La Terrasse

"La culture est une résistance à la distraction" Pasolini

Danse - Propos recueillis / Philippe Saire

CUT, séparation de l’espace

CUT, séparation de l’espace - Critique sortie Danse Lausanne Théâtre Sévelin 36
Crédit : Philippe Weissbrodt Légende : Philippe Saire

Publié le 21 octobre 2016 - N° 248

Une seule histoire, deux espaces et climats bien distincts pour CUT, une création qui porte bien son nom, tant pour la scénographie que la référence cinématographique.

« Le dispositif spatial, qui coupe en deux, par le milieu, la scène et la salle était mon point de départ, d’où le titre CUT. Ensuite les choses sont venues au fur et à mesure. Je voulais d’un côté une forme d’instabilité dans l’imminence d’un départ, un bric-à-brac d’objets, de l’autre un espace dépouillé où seuls les corps tentent de préserver le collectif et le lien social. Le public pouvant voir un seul côté et percevoir des fragments de l’autre. Un jour, en racontant à des amis deux ou trois choses de mon enfance, j’ai réalisé que la pièce prenait appui sur la fuite de ma famille d’Algérie lorsque j’avais à peine 5 ans. Après une période instable et un départ précipité, mes parents gardèrent et me transmirent le souvenir idéalisé d’un paradis où la vie est douce et les liens sociaux forts, d’un Eden duquel ils ont été chassés. La pièce ne retrace pas un vécu mais ce qu’il en reste, les résidus de la mémoire, les sensations, et la référence n’est pas obligatoire.

Il faut choisir son camp !

Après 40-45 minutes, le public sort, change de côté, et la pièce se rejoue à l’identique. Le spectateur, dans un premier temps, tisse une histoire avec ce qu’il perçoit et, par des informations partielles, entre autres sonores, sollicite son imaginaire sur ce qui se passe de l’autre coté. Dans un second temps, de nouvelles informations viennent compléter, contredire, voire retourner l’histoire qu’il s’était construit.

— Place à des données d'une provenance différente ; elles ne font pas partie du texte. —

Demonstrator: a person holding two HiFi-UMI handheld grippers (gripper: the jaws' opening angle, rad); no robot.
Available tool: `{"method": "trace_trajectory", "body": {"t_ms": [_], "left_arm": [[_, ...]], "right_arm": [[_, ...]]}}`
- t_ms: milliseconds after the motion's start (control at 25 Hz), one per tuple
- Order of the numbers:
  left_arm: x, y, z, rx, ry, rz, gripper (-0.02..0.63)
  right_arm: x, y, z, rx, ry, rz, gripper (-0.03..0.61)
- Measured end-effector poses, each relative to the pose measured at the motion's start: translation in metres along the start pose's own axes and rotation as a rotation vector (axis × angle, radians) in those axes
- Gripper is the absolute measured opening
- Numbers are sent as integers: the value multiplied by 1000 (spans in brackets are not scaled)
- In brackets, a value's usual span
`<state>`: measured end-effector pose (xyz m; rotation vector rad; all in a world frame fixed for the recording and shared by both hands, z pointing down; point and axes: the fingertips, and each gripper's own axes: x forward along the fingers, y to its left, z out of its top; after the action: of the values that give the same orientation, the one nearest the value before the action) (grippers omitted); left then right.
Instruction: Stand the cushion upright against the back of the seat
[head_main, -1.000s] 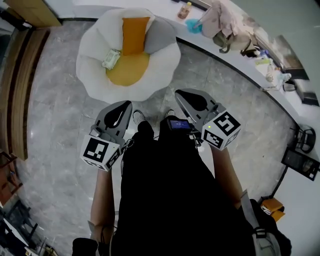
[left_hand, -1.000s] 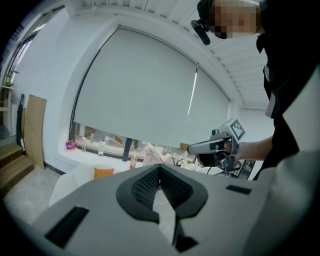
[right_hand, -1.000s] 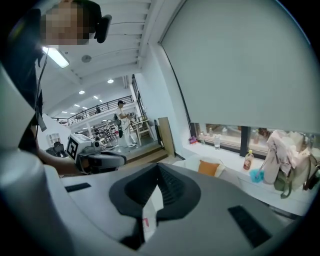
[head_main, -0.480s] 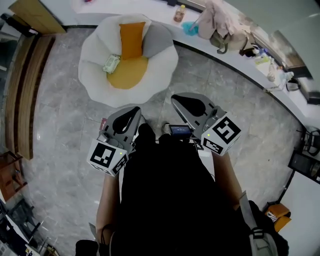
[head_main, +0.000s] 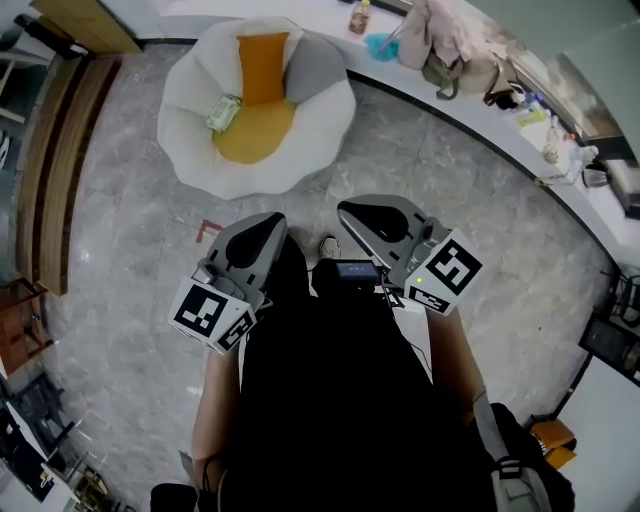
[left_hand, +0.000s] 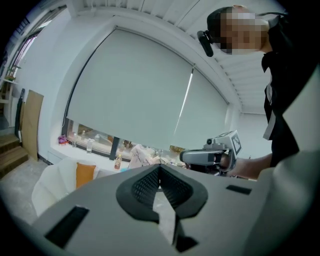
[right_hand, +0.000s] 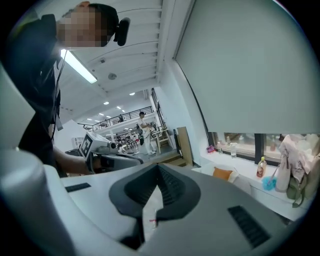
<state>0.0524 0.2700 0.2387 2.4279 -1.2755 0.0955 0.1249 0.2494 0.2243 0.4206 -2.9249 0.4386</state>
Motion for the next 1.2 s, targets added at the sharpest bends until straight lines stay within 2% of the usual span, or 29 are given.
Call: {"method": "trace_trajectory", "body": {"t_ms": [160,440,1200], "left_arm": [[-1,-19,-5,54,9,15,14],[0,-47,-9,67,13,7,14],[-7,-55,-27,35,40,1,14]], "right_arm": [[-14,12,-6,-6,-12,23,15],[-41,16,-17,-13,-3,7,15],[-36,23,-25,0,14,22,15]]}}
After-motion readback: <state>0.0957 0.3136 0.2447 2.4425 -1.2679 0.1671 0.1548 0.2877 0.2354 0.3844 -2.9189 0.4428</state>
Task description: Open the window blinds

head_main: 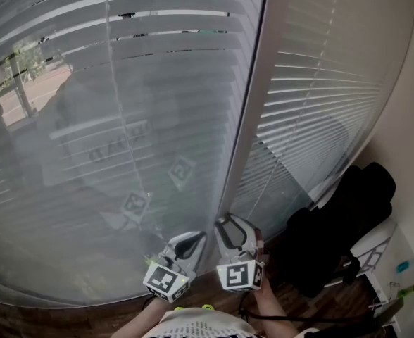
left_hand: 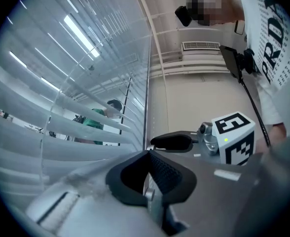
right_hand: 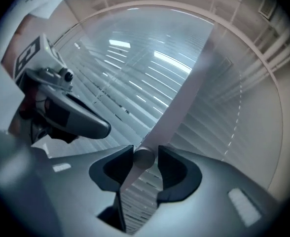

La construction chorégraphique suppose de penser la gestuelle pour qu’elle préserve un certain mystère pour la partie que le public ne voit pas, tout en lui donnant suffisamment d’indications pour qu’il puisse construire une histoire qui prend en compte ce qui est occulté et dont il ne voit que des bribes. Il faut donc inventer une gestuelle qui fonctionne aussi bien à Jardin qu’à Cour. Le lien est assuré en grande partie par le son, j’ai même fait venir une bruiteuse pour nous aider. La chorégraphie emprunte à un folklore réinventé, et surtout pas imité, c’est une sorte de melting pot de gestuelles issues de toutes les cultures, mais elles ne sont pas immédiatement référençables. »

 

Propos recueillis par Agnès Izrine

A propos de l'événement

CUT, séparation de l’espace
du Mercredi 2 novembre 2016 au Dimanche 4 juin 2017
Théâtre Sévelin 36
Avenue de Sévelin 36, 1004 Lausanne, Suisse

Du 2 au 13 novembre 2016 (mer. ven. 19h, jeu. sam. 20h, dim. 18h). Tél. : 021 620 00 11.


Egalement : Le 18 novembre Théâtre du Passage à Neuchâtel (Suisse), les 10 et 11 février 2017 au Staatstheater de Darmstadt (Allemagne), le 16 mars 2017 dans le cadre de Spectacles français au Palace de Bienne (Suisse), le 3 mai 2017 au Théâtre Benno Besson, d’Yverdon-les-Bains (Suisse), les 31 mai et 1er juin 2017, au Theater de Chur, Coire (Suisse), les 3 et 4 juin 2017 au Théâtre Les Halles à Sierre (Suisse).